An Explicit Example of the Proof of the Nullstellensatz

11 Jan 2022 - Tags: sage

I’m in an algebraic geometry class right now, and a friend was struggling conceptually with the proof of the strong nullstellensatz. I thought it might be helpful to see a concrete example of the idea, since the proof is actually quite constructive! Which brings us to this post:

Formally, we’re going to assume the weak nullstellensatz, and use it to show the strong nullstellensatz. That is, we’ll assume

The Weak Nullstellensatz

$V (a) = \emptyset$ if and only if $a = (1)$

Purely algebraically, this says:

“The only way $f_{1}, f_{2}, \dots, f_{r}$ can fail to have a common zero is if $(f_{1}, f_{2}, f_{3}, \dots, f_{r}) = (1)$ .”

and we’ll show

The Strong Nullstellensatz

$I (V (a)) = \sqrt{a}$

Again, purely algebraically, this says:

“The only way $g, f_{1}, f_{2}, \dots, f_{r}$ can all be $0$ simultaneously is if (for some $n$ ) $g^{n}$ is a linear combination of the $f_{i}$ .”

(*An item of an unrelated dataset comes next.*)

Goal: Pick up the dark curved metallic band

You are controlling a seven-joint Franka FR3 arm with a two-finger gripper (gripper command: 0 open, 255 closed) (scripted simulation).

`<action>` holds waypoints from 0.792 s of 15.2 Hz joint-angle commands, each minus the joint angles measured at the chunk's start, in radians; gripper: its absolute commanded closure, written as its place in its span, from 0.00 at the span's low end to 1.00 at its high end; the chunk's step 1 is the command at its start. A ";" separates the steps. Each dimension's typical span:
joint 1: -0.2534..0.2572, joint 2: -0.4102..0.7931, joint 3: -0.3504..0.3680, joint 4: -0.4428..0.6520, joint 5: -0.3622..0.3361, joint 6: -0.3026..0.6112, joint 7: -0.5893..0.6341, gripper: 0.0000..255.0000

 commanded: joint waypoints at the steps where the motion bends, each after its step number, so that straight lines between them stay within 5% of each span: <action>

Both of these are theorems of the form “the obvious issue is the only one”. Obviously if $1 = p_{1} f_{1} + p_{2} f_{2} + \dots + p_{r} f_{r}$ , then the $f_{i}$ cannot all be $0$ simultanously. Indeed, if $f_{i} (x^{*}) = 0$ for all $i$ , then evaluating both sides of the above at $x^{*}$ gives $1 = 0$ , which is a problem. The weak nullstellensatz says that this is the only reason a family of polynomials won’t have a common root.

Similarly, it’s obvious that if $g^{n} = p_{1} f_{1} + \dots + p_{r} f_{r}$ , then at any common zero of the $f_{i}$ , $g = 0$ too. Again, if we evaluate both sides at $x^{*}$ we find $g (x^{*})^{n} = 0$ , and so $g (x^{*}) = 0$ too (since a field has no nontrivial nilpotents). The strong nullstellensatz says that this is the only way for $g$ to share a zero with the $f_{i}$ .

Now, it turns out the weak nullstellensatz has computational content. That is, if $f_{1}, \dots, f_{r}$ don’t have a common zero, there’s a computer program¹ that will actually find the $p_{i}$ so that $1 = p_{1} f_{1} + \dots + p_{r} f_{r}$ .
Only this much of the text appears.